Au passage, l’analyse du désormais ancien pilote Avintia sonne comme un avertissement pour Jorge Lorenzo à la réussite encore à prouver chez les rouges. Car une Ducati, ça se mérite. L’Espagnol étaye : « en 2016, j’ai fini dixième du championnat avec une quatrième place en Malaisie et trois autres top 6. En 2017, je n’ai pas pu faire mieux qu’une neuvième place à Barcelone. Je ne suis pas surpris car dès les tests hivernaux, je savais que la GP16 ne me conviendrait pas ».

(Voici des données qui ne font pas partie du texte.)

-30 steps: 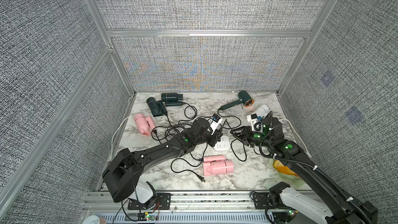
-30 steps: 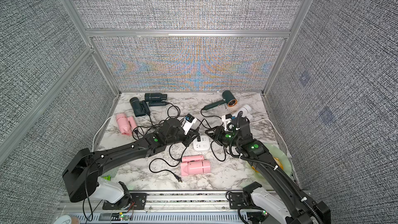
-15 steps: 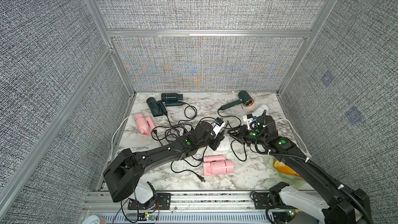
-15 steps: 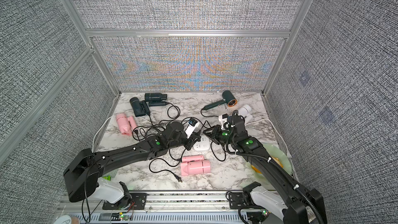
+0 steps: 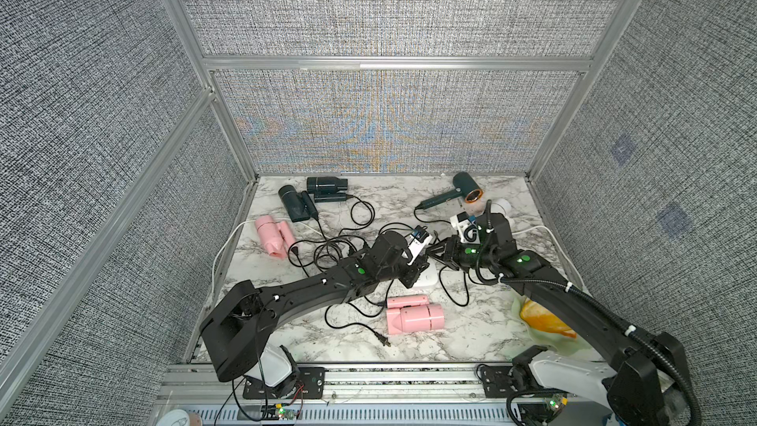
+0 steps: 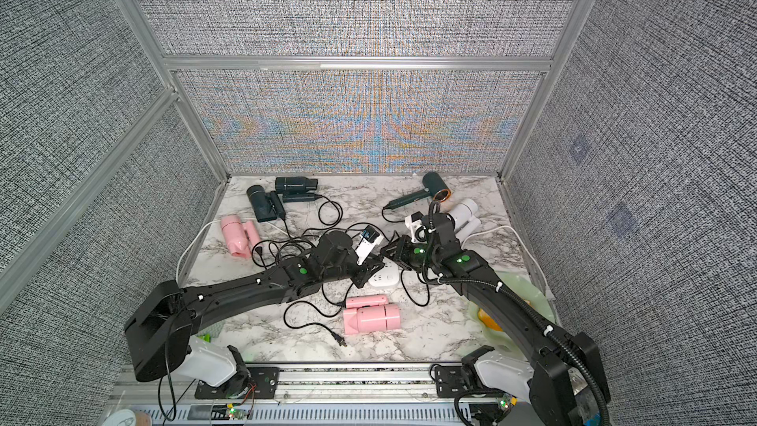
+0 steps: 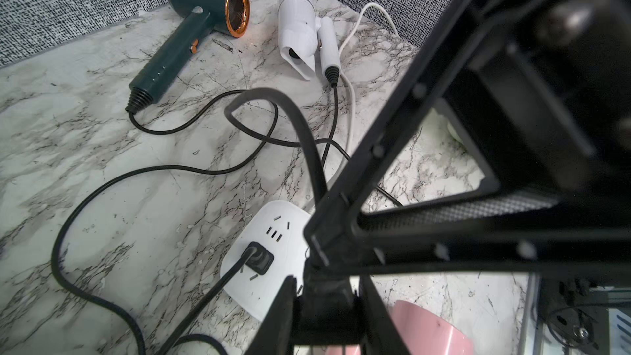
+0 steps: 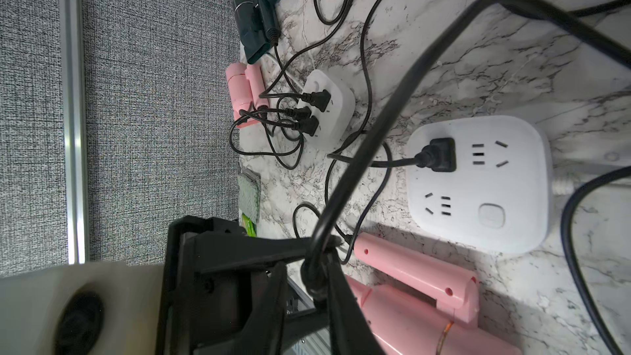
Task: Charge the blow dryers
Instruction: Pick up the plug from the center of the board.
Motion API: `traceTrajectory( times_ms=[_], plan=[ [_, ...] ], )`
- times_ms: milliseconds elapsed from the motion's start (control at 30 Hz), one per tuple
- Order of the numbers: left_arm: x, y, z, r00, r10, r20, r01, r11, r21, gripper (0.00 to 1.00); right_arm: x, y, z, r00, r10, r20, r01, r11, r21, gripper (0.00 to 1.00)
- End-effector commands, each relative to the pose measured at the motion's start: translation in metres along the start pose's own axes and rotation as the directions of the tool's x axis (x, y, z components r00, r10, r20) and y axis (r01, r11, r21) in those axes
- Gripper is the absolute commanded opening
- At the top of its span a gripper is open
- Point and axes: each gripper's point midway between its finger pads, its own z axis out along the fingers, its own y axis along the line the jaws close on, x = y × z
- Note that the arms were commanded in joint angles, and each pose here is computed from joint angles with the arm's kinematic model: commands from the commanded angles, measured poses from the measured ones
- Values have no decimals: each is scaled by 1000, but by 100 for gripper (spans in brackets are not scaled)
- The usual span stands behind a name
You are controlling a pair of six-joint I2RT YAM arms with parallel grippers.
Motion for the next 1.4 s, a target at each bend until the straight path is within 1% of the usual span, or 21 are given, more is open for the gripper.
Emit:
traceTrajectory(
  times_ms=[0,300,400,533,600,667,767,833,900,933,1100,1267,1367],
  plan=[
    [-3,-5,1,1000,6,8,-6,1000,26,22,1,-4,1,999,-34,2,34,999,22,23],
    [-5,-8,3,1000,-13,13,12,999,45,23,4,-3,4,997,-72,-8,72,997,16,22],
    [-6,-10,3,1000,-18,18,17,998,56,23,4,-2,4,997,-77,-6,77,997,15,20],
    [-10,-11,2,999,-26,24,24,998,58,26,3,-4,3,997,-82,7,82,996,23,13],
    [-12,-8,1,999,-41,22,40,998,46,30,2,-4,1,996,-88,18,88,996,27,11],
    [-14,-6,-1,998,-53,30,52,998,40,38,0,-4,-1,995,-95,37,94,995,35,10],
    [-17,-3,-5,995,-86,41,85,995,44,64,-5,-10,-6,992,-102,71,96,992,77,8],
    [-20,2,-11,991,-119,59,116,992,48,83,-8,-15,-10,989,-111,96,100,989,109,7],
    [-23,6,-19,986,-145,83,140,988,57,97,-12,-17,-14,984,-130,118,113,984,140,7],
    [-24,9,-22,982,-163,93,157,986,60,100,-14,-19,-17,982,-141,129,119,979,164,7],
    [-35,24,-47,963,-224,148,216,974,65,99,-27,-21,-31,957,-221,187,174,955,240,7],
    [-36,40,-65,946,-278,165,268,960,79,99,-33,-24,-39,932,-281,227,214,936,278,7],
    [-34,48,-68,932,-329,151,314,942,115,99,-35,-27,-40,920,-319,229,245,922,300,7]
  ],
)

« Je perds avec elle un dixième à chaque sortie de virage et lorsqu’il y en a quinze, ça fait 1.5s. J’aurais pu continuer avec Avintia sur la même moto, mais le calvaire se serait poursuivi. Et il faut prendre du plaisir sur la moto. J’aurai eu les mêmes problèmes d’adhérence et de chattering en sortie de virage ».

Un phénomène qui n’est pas une fatalité, à condition de se remettre en question. Sur ce point, l’hommage est rendu à DesmoDovi : « la Ducati est parfaite pour Dovizioso. Il a le bon style pour la piloter. Il freine comme il le faut ». Pour 2018, certains pronostiquent déjà un nouveau duel pour la couronne suprême entre le même Dovizioso et l’incontournable Marc Márquez.